A word-for-word copy of the listing is what's needed; leave out every image.

────────

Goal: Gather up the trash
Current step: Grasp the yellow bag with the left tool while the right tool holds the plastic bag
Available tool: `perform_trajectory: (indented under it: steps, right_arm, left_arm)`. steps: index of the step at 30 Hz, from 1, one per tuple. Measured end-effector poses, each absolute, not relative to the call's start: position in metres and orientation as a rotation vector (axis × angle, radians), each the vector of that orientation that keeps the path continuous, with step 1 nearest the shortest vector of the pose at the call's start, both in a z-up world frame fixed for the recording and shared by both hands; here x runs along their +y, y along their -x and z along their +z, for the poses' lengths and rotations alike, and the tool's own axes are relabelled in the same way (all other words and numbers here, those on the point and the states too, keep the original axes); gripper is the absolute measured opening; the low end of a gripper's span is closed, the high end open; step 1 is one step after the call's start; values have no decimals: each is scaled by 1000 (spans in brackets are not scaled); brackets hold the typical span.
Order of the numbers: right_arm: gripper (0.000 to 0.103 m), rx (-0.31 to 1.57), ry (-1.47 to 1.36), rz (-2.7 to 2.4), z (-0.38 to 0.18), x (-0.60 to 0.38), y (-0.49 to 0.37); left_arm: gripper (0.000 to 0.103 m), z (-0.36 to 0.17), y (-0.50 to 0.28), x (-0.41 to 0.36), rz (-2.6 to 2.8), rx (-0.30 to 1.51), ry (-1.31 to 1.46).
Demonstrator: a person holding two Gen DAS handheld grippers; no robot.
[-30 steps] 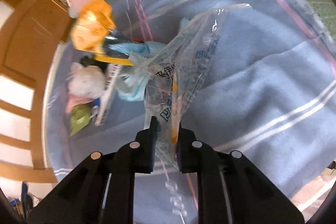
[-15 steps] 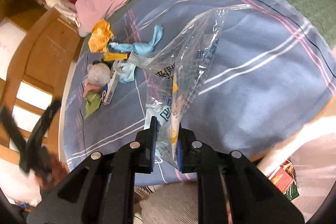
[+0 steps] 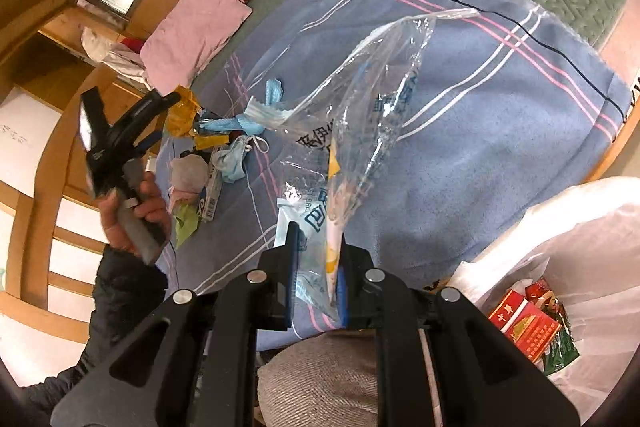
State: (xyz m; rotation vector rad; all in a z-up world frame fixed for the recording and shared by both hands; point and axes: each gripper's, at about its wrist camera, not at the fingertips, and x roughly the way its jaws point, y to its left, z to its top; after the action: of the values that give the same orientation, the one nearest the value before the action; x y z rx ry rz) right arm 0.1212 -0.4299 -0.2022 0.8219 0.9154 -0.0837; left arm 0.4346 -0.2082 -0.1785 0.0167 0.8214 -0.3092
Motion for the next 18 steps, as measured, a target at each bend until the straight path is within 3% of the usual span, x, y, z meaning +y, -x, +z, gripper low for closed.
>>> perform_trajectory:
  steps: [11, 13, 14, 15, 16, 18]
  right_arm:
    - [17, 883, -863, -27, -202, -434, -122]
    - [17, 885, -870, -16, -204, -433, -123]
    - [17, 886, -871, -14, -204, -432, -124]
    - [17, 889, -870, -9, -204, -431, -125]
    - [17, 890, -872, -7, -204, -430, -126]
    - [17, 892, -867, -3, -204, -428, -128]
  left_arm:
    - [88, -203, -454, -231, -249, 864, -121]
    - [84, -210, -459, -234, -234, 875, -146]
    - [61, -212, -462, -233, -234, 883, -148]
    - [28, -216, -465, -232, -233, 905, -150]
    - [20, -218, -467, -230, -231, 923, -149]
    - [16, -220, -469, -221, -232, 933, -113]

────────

Exercise response
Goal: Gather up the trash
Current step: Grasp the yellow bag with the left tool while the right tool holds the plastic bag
Available tool: `perform_trajectory: (indented under it: steps, right_arm, left_arm)`. steps: index of the step at 30 Hz, from 1, one per tuple. Measured end-effector poses, each absolute, not relative to the call's start: position in metres and orientation as a rotation vector (axis × angle, radians), each the vector of that orientation that keeps the path continuous, with step 1 nearest the shortest vector of the pose at the call's start, both in a z-up world frame fixed for the recording and shared by both hands; here x runs along their +y, y along their -x and z along their +z, for the poses' lengths and rotations alike, and the tool's own axes are relabelled in the same way (all other words and numbers here, those on the point and the states too, keep the original axes); gripper is the absolute measured opening; the low end of a gripper's span is closed, the high end open; step 1 is one step after the call's start; values have no decimals: each is scaled by 1000 (spans in brackets are not scaled); brackets hold the typical span.
Order of the numbers: right_arm: gripper (0.000 to 0.103 m), rx (-0.31 to 1.57), ry (-1.47 to 1.36), rz (-2.7 to 2.4), z (-0.38 to 0.18), x (-0.60 to 0.38), y (-0.49 to 0.37); left_arm: gripper (0.000 to 0.103 m), z (-0.36 to 0.17), y (-0.50 to 0.28), x (-0.41 to 0.36), rz (-2.6 to 2.8), rx (-0.30 to 1.51), ry (-1.31 to 1.46).
Demonstrator: a person holding two Gen DAS handheld grippers; no robot.
[-30 steps] 
[-15 steps] 
[+0 steps] 
State: (xyz m; rotation vector rad; all in a z-up world frame fixed for the recording and shared by both hands; point and axes: each gripper's, at about its wrist camera, not at the fingertips, and x roughly the way its jaws point, y to its left, z to its top; after the action: of the values that give the same orientation, the one nearest the value before the action; x y z rx ry rz) right arm 0.1212 -0.4299 -0.2022 0.8219 0.9154 -0.0837; left arm 0.4346 -0.2082 -0.1785 0.0167 0.8214 -0.3092
Motion for the next 18 steps, as measured, a target at each bend until the straight path is within 3% of the usual span, x, y, z meaning +y, -x, +z, gripper low for closed.
>>> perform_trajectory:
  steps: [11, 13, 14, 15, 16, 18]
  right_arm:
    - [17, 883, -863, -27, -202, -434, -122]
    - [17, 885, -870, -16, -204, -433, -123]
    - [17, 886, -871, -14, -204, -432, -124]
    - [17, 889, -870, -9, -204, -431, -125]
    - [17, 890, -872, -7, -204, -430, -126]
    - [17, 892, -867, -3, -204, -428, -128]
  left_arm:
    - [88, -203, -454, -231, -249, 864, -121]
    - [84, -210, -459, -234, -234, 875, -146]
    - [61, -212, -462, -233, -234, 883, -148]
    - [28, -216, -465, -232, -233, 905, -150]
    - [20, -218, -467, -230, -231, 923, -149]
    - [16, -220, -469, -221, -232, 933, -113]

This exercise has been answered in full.